A simple Java project to benchmark the speed of JDK AES vs BouncyCastle AES (both in CTR mode).
In my experience, JDK-11 performs extremely faster than BouncyCastle, since the former uses AES-NI while the latter is purely Java based. (Reference: bcgit/bc-java#221).
Snippets of JMH output on my laptop:
- JDK-11 (version 11.0.5)
Benchmark Mode Cnt Score Error Units
JdkVsBcBenchmark.aes_jdk thrpt 30 3395.140 ± 42.616 ops/s
- BouncyCastle
Benchmark Mode Cnt Score Error Units
JdkVsBcBenchmark.aes_bc thrpt 30 132.869 ± 0.842 ops/s
The results show that JDK-11 implementation of AES is over 25 times faster than BouncyCastle.
- Results for JDK-8 (version 1.8.0_231)
Benchmark Mode Cnt Score Error Units
JdkVsBcBenchmark.aes_jdk thrpt 30 346.398 ± 1.313 ops/s
Compared to JDK-11, it is very slow (though still three times faster than BouncyCastle).
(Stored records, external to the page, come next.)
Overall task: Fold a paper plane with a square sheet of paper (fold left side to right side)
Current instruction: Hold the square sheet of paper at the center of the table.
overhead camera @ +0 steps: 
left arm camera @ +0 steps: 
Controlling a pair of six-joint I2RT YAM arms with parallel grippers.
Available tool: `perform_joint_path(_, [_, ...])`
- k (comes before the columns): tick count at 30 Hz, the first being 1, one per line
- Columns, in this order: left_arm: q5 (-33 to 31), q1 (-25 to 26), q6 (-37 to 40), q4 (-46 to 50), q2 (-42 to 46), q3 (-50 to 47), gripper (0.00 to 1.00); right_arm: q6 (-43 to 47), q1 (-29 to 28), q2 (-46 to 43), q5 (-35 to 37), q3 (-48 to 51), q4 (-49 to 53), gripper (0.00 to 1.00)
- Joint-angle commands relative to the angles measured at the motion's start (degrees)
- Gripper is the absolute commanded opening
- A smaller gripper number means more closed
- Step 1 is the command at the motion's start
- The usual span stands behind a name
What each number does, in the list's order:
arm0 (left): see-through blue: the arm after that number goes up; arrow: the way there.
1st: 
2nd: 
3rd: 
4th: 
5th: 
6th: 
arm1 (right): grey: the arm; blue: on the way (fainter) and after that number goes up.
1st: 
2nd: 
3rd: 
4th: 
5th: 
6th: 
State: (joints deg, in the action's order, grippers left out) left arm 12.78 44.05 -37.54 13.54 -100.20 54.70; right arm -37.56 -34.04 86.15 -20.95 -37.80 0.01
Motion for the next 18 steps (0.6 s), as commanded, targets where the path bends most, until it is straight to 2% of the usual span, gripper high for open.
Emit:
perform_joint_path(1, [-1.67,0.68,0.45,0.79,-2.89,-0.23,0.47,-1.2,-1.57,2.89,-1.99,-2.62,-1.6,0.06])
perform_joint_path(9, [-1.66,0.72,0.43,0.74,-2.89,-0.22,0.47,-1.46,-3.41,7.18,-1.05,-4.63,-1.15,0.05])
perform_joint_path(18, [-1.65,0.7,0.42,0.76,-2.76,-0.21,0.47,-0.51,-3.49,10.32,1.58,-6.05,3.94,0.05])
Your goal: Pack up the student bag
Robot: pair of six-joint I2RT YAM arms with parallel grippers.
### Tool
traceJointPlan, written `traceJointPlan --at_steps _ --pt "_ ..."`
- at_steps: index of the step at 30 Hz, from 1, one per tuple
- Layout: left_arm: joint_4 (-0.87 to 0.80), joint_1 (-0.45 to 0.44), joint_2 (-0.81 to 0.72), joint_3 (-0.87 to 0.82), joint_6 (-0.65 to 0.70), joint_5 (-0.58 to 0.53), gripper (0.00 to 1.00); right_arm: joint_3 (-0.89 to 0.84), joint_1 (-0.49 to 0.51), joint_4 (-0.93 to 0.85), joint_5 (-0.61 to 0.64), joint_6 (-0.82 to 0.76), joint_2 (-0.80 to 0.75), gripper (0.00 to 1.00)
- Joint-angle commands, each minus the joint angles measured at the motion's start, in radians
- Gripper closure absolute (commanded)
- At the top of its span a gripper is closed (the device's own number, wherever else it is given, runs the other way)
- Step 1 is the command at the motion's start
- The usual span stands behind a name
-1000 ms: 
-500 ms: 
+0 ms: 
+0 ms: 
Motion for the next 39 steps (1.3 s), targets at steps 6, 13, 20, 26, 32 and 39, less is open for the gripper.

Two posts on StackOverflow (link-1 and link-2) discuss whether JDK-8 exploits AES-NI instruction set by default (apparently, it does!). I also explicitly tested the program with the corresponding JVM flags (-XX:+UseAES -XX:+UseAESIntrinsics
), but to no avail: The result was the same.
JDK-11 performs ~ 3395 operations per second, where each operation corresponds to encryption 1 MB of data using AES-CTR. That is, encryption speed is about 3.3 GB/s. Comparison with OpenSSL is indeed insightful:
openssl speed -evp aes-128-ctr
Doing aes-128-ctr for 3s on 16 size blocks: 181395748 aes-128-ctr's in 2.98s
Doing aes-128-ctr for 3s on 64 size blocks: 100434456 aes-128-ctr's in 3.00s
Doing aes-128-ctr for 3s on 256 size blocks: 51261409 aes-128-ctr's in 3.00s
Doing aes-128-ctr for 3s on 1024 size blocks: 16451696 aes-128-ctr's in 3.00s
Doing aes-128-ctr for 3s on 8192 size blocks: 2242294 aes-128-ctr's in 3.00s
OpenSSL 1.0.2p 14 Aug 2018
built on: reproducible build, date unspecified
options:bn(64,64) rc4(16x,int) des(idx,cisc,2,long) aes(partial) idea(int) blowfish(idx)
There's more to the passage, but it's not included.